*** THE INPUT ***
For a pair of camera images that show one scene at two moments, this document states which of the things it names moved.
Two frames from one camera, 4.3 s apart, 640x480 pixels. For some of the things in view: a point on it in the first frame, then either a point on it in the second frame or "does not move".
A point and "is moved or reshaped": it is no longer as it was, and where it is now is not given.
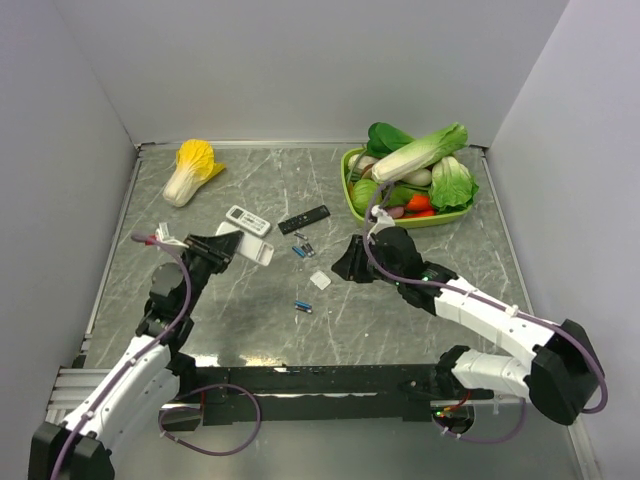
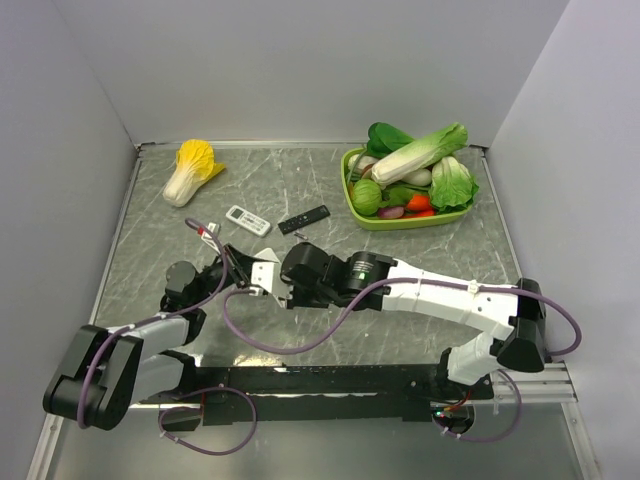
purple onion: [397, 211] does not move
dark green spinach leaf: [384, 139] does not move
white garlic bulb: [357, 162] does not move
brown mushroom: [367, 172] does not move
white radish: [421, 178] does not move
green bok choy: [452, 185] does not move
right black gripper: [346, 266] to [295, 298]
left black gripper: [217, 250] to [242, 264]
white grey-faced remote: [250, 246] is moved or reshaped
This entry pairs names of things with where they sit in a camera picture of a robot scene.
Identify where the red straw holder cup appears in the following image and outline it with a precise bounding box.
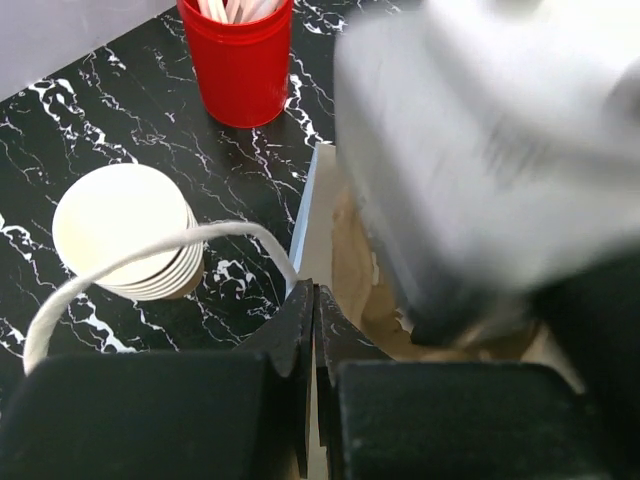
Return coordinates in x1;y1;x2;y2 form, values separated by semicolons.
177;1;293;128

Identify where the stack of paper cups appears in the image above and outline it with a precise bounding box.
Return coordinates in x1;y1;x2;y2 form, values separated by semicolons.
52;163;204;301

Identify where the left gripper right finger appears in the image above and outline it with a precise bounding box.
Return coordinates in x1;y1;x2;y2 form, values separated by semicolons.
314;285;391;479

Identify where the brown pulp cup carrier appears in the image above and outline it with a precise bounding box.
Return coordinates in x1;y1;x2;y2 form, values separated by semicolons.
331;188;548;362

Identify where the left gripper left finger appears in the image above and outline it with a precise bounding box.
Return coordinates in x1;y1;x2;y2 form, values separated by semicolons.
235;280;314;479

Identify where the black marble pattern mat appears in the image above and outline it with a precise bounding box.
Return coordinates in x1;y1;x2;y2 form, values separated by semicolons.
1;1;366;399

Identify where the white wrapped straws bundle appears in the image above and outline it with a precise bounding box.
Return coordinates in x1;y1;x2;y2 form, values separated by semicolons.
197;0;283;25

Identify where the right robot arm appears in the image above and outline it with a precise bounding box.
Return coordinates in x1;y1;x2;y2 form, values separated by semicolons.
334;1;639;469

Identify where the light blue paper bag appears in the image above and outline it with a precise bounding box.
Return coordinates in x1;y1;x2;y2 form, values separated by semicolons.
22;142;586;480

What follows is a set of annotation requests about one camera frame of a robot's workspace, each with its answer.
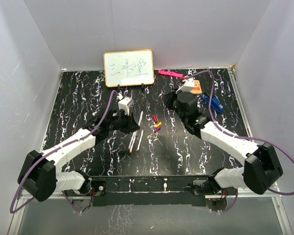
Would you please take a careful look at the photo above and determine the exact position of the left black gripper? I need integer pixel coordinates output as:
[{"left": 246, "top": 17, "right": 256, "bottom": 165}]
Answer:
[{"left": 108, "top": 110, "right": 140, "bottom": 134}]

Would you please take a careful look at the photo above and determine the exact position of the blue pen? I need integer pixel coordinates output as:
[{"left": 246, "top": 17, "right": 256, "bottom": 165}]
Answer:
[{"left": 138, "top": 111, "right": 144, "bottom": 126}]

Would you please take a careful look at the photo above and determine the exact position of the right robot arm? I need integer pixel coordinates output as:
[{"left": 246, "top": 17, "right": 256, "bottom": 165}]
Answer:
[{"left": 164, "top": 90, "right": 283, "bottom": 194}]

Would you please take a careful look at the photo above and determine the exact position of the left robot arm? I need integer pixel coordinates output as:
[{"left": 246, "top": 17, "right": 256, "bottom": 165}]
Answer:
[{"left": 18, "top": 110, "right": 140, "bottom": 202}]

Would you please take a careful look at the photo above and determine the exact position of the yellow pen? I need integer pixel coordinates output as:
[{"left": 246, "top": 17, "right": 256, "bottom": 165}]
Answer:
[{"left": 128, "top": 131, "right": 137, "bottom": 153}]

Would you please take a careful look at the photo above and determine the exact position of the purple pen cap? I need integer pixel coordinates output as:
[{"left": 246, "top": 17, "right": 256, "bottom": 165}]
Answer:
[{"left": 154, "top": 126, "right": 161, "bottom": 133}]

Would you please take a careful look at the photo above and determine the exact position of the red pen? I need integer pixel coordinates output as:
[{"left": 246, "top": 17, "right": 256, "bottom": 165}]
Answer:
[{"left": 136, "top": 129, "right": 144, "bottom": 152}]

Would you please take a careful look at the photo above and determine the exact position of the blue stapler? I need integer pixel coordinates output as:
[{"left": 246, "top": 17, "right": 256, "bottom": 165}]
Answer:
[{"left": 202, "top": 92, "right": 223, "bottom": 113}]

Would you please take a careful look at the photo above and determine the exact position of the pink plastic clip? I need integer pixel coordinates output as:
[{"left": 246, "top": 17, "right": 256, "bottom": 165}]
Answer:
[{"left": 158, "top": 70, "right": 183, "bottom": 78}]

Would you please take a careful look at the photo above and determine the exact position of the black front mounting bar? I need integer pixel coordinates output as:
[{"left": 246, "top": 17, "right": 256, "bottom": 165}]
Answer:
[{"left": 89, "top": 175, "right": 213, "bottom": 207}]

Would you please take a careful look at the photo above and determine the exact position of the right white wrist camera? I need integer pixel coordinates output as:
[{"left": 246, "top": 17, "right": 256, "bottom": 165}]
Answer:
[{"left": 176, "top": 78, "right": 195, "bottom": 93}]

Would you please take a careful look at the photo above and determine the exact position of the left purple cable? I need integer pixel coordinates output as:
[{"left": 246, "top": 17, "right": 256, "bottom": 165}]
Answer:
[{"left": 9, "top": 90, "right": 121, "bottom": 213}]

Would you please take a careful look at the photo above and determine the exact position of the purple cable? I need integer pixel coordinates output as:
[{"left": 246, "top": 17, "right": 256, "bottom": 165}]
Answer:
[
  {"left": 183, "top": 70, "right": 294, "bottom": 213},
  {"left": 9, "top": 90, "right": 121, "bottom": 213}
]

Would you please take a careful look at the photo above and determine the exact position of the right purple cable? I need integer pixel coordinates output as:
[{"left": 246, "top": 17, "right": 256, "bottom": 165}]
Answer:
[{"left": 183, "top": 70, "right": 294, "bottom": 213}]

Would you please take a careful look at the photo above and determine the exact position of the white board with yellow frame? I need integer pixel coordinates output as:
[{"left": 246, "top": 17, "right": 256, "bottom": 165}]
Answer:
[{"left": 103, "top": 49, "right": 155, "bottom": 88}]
*** End of THE INPUT ***
• **TO DO**:
In the records above, find every line containing the word "finger" and show it.

• **REPLY**:
Identify where the left gripper right finger appears in the image above and outline it with a precise bounding box.
Identify where the left gripper left finger appears in the image above and outline it with a precise bounding box.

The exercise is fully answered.